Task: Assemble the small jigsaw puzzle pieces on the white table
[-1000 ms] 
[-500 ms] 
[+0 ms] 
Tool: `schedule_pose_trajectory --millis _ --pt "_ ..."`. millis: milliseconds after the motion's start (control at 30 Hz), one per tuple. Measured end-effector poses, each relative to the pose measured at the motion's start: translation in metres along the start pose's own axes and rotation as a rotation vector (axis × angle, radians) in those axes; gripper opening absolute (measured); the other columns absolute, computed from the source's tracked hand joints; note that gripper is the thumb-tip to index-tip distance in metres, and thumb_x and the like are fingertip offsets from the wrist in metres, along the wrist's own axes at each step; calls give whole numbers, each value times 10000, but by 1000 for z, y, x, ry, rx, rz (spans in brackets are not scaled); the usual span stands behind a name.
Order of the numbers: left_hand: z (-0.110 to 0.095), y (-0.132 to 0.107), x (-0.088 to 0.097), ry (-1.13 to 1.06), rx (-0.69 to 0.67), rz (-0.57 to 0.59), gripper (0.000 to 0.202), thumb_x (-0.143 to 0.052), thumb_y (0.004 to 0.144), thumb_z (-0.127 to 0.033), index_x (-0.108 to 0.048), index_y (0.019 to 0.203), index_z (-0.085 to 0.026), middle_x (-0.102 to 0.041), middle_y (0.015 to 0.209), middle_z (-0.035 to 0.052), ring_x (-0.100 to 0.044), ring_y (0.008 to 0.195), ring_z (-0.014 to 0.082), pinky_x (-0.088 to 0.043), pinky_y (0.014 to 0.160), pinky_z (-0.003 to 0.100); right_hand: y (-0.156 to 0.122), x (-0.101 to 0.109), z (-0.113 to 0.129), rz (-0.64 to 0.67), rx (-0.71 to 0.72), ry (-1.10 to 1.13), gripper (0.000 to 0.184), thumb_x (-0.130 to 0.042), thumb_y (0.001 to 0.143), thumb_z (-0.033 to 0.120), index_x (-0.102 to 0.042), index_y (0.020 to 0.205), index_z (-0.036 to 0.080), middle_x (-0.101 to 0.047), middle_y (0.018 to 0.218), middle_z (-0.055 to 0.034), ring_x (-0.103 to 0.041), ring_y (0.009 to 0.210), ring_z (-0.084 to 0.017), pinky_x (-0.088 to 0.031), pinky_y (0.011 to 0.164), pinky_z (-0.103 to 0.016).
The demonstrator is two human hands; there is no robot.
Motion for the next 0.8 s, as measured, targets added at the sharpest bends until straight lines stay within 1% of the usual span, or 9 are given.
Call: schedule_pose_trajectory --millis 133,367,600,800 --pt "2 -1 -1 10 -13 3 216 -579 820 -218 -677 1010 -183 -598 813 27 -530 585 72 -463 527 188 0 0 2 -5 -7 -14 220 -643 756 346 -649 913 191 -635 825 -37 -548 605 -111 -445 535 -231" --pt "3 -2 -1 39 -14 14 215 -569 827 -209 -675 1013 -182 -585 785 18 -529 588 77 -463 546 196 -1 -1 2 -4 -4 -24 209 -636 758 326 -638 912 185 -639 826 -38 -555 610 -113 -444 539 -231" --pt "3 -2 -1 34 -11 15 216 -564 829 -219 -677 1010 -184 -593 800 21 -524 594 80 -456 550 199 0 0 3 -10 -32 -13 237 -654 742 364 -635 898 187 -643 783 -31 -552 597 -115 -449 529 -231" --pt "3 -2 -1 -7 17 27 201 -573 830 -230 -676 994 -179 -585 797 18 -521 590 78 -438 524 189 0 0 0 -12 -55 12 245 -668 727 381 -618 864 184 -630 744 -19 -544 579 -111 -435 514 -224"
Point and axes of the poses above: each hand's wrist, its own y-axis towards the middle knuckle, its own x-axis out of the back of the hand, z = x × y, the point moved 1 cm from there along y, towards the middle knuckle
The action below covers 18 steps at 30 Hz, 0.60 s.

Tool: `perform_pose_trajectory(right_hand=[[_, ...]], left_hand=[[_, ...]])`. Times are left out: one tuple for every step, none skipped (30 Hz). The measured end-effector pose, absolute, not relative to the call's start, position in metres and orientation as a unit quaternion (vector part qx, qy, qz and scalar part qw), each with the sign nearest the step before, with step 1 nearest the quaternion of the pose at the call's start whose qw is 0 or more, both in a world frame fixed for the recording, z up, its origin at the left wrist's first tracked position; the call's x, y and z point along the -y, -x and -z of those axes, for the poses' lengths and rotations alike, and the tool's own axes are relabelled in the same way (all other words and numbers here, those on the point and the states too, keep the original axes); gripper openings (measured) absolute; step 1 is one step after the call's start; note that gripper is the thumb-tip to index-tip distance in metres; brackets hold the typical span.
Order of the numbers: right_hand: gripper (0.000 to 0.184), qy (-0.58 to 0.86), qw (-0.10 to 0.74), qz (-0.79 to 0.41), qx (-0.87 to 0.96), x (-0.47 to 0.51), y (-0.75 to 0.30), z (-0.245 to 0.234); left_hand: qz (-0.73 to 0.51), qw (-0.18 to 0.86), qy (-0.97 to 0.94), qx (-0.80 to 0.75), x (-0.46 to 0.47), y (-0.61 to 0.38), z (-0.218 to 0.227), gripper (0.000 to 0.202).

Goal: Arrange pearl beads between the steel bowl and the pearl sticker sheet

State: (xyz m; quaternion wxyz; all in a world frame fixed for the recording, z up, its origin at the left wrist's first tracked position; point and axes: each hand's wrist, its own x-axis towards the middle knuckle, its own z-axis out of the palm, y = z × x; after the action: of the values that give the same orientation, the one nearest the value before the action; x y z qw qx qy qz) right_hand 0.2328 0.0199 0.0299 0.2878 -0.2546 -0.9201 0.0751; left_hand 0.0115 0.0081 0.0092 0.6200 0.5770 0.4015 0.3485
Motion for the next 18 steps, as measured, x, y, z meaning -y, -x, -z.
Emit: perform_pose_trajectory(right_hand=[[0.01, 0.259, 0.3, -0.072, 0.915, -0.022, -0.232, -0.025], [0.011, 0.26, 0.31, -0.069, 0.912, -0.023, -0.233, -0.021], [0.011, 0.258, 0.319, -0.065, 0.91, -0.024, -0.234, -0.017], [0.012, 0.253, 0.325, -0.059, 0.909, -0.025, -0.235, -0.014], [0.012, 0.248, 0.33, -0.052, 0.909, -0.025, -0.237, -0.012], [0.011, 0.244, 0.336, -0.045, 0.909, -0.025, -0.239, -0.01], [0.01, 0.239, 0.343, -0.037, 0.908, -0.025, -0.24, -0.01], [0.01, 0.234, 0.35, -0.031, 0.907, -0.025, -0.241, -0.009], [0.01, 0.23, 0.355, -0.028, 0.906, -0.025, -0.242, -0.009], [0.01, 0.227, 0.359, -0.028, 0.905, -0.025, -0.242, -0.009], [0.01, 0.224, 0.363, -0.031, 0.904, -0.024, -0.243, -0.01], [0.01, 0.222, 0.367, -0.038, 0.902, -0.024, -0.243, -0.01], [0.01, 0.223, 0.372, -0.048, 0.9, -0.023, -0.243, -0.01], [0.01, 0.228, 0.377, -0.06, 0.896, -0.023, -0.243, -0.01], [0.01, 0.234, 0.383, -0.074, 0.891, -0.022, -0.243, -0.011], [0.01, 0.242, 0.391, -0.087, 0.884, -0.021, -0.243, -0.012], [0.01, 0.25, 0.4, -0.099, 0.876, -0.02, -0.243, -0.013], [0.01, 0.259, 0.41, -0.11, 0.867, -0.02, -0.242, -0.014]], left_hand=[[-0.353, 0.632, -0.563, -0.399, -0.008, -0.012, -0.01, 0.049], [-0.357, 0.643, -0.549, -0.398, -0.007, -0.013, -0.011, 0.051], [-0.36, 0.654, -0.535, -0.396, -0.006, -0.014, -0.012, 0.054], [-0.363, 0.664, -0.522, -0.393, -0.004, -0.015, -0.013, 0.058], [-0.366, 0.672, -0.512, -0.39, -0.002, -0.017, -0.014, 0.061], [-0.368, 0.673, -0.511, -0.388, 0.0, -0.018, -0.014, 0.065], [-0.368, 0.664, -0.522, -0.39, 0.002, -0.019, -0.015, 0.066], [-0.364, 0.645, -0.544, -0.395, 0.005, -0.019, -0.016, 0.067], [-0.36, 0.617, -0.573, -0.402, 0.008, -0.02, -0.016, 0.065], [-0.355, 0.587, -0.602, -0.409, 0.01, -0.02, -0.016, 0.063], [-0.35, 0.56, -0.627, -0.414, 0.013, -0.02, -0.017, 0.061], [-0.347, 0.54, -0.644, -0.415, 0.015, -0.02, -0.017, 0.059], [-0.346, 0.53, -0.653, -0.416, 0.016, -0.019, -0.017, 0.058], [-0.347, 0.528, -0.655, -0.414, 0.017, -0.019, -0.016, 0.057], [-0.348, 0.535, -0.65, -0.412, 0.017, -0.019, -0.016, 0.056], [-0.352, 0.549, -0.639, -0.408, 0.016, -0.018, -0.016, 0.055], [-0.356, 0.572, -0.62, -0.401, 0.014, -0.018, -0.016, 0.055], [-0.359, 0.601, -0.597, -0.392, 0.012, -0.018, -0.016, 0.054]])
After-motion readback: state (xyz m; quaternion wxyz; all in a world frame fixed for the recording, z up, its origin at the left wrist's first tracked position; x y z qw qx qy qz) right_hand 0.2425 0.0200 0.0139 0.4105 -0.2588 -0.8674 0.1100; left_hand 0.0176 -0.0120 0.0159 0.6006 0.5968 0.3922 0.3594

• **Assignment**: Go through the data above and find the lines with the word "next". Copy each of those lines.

• **Your response**:
Motion for the next 0.8 s, as measured, targets added at the sharpest bends until straight lines stay within 1% of the usual span, or 9 are given.
Motion for the next 18 steps, as measured, x, y, z meaning -y, -x, -z.

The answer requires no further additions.